Faculty and nonessential staff are also excused from work.
Friday will serve as a “community day” the university said in an email to the Jewish Telegraphic Agency.
Patrick Dai, 21, from Pittsford, New York, who appeared in court for a brief hearing on Wednesday and did not enter a plea, has been charged with posting threats to kill or injure another person using interstate communications, a federal charge that carries a maximum sentence of five years in prison. The multiple posts threatening to kill and rape Jews appeared on a web forum unaffiliated with the university.
The posts were published on Greekrank, a site that students at the Ivy League school and others use to rate fraternities and sororities.
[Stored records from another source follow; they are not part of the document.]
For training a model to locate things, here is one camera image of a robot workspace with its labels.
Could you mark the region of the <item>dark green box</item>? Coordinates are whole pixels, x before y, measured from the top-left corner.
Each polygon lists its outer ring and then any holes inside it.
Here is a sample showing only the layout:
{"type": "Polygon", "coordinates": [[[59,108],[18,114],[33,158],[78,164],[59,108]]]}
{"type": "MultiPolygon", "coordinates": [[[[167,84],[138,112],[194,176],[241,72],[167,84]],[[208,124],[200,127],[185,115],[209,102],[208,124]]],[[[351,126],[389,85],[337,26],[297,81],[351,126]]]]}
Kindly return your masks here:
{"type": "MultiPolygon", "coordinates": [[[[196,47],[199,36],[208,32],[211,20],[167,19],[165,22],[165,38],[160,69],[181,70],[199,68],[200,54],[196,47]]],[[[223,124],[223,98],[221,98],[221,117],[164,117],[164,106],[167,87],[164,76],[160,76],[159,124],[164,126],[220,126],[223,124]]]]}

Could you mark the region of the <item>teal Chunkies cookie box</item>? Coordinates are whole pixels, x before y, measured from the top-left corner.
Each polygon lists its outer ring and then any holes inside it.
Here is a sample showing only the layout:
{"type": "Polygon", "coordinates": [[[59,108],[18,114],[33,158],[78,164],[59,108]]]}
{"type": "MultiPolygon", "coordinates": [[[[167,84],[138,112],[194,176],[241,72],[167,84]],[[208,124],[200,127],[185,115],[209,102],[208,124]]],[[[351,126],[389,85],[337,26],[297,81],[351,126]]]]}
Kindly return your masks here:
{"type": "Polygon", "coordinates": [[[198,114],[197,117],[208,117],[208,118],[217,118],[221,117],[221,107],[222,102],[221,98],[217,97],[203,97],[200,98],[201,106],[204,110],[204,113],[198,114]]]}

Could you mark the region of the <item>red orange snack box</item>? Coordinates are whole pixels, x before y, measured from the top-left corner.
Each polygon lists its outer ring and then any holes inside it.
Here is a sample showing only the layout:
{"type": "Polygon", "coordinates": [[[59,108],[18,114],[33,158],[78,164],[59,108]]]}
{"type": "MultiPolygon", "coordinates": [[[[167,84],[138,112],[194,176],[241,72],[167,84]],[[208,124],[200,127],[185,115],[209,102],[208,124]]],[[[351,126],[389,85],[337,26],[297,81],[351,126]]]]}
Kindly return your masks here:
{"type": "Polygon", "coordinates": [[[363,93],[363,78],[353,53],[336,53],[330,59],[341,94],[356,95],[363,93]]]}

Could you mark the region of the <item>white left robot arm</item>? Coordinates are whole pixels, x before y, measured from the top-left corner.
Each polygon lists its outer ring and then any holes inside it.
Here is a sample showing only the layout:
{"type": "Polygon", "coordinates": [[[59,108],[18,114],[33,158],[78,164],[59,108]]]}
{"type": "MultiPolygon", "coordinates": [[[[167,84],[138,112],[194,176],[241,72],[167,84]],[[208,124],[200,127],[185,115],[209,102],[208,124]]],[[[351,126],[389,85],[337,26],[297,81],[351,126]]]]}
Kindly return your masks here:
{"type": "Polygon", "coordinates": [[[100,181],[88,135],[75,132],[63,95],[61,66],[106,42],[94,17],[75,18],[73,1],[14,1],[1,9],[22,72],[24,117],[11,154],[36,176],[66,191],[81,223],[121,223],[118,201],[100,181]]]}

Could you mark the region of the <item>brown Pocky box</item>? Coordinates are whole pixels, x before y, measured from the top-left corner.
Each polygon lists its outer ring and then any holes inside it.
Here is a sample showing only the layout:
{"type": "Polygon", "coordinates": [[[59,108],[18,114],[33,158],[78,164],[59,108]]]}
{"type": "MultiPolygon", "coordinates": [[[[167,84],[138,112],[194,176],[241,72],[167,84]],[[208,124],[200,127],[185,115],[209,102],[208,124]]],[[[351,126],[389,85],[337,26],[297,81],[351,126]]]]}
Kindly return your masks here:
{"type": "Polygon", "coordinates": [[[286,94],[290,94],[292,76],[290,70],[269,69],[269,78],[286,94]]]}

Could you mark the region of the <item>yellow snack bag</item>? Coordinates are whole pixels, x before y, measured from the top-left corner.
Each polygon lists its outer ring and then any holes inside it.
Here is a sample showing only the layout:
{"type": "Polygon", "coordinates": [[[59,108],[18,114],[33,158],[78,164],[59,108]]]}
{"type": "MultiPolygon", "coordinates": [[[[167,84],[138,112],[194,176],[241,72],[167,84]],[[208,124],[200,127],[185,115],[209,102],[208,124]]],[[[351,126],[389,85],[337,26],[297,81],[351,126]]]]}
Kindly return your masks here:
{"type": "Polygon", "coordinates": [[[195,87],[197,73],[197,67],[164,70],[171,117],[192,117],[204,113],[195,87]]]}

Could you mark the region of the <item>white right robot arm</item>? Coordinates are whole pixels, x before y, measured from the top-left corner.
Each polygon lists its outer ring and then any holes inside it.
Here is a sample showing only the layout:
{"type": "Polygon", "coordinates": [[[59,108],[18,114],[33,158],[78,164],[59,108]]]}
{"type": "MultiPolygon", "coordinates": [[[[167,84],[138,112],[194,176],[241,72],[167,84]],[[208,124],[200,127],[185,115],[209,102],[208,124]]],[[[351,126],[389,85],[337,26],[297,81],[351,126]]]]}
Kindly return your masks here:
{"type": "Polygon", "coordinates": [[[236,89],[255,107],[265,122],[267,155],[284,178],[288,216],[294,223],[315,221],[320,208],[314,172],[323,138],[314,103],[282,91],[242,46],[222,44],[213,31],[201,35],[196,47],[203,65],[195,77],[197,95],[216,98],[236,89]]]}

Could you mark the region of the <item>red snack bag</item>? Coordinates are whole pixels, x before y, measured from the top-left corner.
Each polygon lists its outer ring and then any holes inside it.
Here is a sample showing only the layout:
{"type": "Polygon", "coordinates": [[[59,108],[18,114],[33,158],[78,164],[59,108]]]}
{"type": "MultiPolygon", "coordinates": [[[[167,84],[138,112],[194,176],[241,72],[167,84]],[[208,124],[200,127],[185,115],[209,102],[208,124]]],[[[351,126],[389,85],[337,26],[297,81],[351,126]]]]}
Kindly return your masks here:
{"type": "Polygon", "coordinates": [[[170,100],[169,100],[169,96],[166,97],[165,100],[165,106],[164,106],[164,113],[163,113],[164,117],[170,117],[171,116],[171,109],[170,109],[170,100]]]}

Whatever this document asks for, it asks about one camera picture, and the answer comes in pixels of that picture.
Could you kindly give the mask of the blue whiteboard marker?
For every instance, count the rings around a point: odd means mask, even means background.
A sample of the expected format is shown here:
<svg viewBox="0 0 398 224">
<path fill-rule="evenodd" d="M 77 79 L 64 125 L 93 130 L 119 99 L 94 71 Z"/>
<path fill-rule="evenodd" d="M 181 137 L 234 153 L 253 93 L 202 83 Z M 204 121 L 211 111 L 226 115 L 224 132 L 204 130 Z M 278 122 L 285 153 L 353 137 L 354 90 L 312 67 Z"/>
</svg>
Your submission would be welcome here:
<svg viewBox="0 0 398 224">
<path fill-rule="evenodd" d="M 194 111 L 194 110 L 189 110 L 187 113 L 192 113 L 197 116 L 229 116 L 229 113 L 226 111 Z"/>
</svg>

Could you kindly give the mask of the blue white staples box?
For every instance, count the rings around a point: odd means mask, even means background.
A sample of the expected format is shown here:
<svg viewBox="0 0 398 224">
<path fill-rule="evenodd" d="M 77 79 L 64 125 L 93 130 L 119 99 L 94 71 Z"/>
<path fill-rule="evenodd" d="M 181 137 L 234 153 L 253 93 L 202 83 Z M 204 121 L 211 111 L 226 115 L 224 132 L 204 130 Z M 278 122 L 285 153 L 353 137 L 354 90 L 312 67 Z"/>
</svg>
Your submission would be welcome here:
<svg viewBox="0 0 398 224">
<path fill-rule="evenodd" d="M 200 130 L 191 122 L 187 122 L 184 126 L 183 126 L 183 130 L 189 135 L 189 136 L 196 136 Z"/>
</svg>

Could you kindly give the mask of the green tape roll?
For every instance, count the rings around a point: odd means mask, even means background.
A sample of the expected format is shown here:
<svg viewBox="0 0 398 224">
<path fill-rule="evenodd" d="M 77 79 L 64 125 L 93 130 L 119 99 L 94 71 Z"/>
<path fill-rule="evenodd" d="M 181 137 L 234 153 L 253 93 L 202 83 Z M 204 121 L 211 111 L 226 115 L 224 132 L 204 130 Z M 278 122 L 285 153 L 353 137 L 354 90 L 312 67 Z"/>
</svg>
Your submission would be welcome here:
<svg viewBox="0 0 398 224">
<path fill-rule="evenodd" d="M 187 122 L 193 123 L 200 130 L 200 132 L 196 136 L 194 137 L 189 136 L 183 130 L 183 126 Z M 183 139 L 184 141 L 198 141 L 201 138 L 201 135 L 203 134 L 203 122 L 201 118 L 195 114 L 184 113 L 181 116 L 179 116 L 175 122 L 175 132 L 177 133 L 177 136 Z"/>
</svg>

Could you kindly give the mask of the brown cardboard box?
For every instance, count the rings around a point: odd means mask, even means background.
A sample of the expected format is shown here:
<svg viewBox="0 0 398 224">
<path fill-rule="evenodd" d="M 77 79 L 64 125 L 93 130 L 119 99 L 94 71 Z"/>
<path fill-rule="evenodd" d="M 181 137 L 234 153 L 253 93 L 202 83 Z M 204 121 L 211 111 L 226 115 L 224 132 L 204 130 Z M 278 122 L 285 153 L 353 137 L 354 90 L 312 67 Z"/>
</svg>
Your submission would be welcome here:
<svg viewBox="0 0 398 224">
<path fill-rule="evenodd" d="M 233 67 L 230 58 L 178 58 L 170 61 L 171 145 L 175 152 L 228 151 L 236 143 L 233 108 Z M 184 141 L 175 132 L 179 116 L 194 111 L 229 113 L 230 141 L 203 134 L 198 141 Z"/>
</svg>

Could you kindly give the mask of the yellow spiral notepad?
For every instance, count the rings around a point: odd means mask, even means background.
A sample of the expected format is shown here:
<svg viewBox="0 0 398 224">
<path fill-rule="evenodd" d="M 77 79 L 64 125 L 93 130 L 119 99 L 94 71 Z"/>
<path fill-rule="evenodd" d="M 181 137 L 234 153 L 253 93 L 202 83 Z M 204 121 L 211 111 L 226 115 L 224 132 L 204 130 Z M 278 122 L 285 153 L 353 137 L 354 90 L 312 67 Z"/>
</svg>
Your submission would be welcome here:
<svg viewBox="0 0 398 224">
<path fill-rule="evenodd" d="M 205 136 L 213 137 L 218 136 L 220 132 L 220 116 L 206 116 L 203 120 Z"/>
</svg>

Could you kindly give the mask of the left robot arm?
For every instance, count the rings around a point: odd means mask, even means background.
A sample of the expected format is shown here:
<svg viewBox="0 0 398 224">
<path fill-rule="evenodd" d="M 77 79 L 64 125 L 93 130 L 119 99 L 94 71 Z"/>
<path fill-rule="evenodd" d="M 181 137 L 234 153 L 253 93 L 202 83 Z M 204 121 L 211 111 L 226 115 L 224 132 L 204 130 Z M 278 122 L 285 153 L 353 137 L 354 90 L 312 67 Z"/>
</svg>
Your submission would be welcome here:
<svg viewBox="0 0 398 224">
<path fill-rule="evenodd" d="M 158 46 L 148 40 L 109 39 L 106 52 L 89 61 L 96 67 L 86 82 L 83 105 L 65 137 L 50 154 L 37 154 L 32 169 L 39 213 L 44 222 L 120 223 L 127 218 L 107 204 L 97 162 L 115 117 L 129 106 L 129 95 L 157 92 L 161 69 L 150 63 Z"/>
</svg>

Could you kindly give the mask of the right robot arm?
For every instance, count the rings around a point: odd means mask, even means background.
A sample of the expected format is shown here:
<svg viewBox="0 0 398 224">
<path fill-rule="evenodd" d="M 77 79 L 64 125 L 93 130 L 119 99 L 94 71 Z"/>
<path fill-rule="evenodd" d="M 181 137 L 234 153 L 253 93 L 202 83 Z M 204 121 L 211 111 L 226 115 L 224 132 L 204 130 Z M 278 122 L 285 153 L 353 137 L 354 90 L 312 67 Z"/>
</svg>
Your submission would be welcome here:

The posts, whose text has circulated widely on social media, were published Saturday and Sunday under pseudonyms including “hamas,” “jew evil,” “jew jenocide,” “hamas warrior” and “kill jews,” with titles such as “jewish people need to be killed,” “eliminate jewish living from cornell campus” and “gonna shoot up 104 west,” the name of the kosher dining hall.
Cornell has seen multiple instances of Hamas’ Oct. 7 attack on Israel being celebrated. On Oct. 15, a Cornell professor referred to the attack as “exhilarating” before apologizing. He is now on leave. The campus was also graffitied with the messages “Israel is fascist,” “Zionism = genocide” and “F— Israel,” according to the Cornell Daily Sun.
In addition to the online threats on Greekrank, the university also received a “concerning crime alert” on Wednesday, Cornell president Martha Pollack said in a statement, according to CNN. Though the alert was unsubstantiated, it “adds to the stress we are all feeling,” she wrote.
Cornell Police continue to have an increased presence on campus in the wake of the threats, university president Martha Pollack wrote in a letter to the community Wednesday.
“We cannot let ourselves be defined by the acts of one person, or even ten,” Pollack wrote. “While we denounce hatred loudly, we must also remember to cherish and celebrate all the good that so many members of our Cornell community do and live every day.”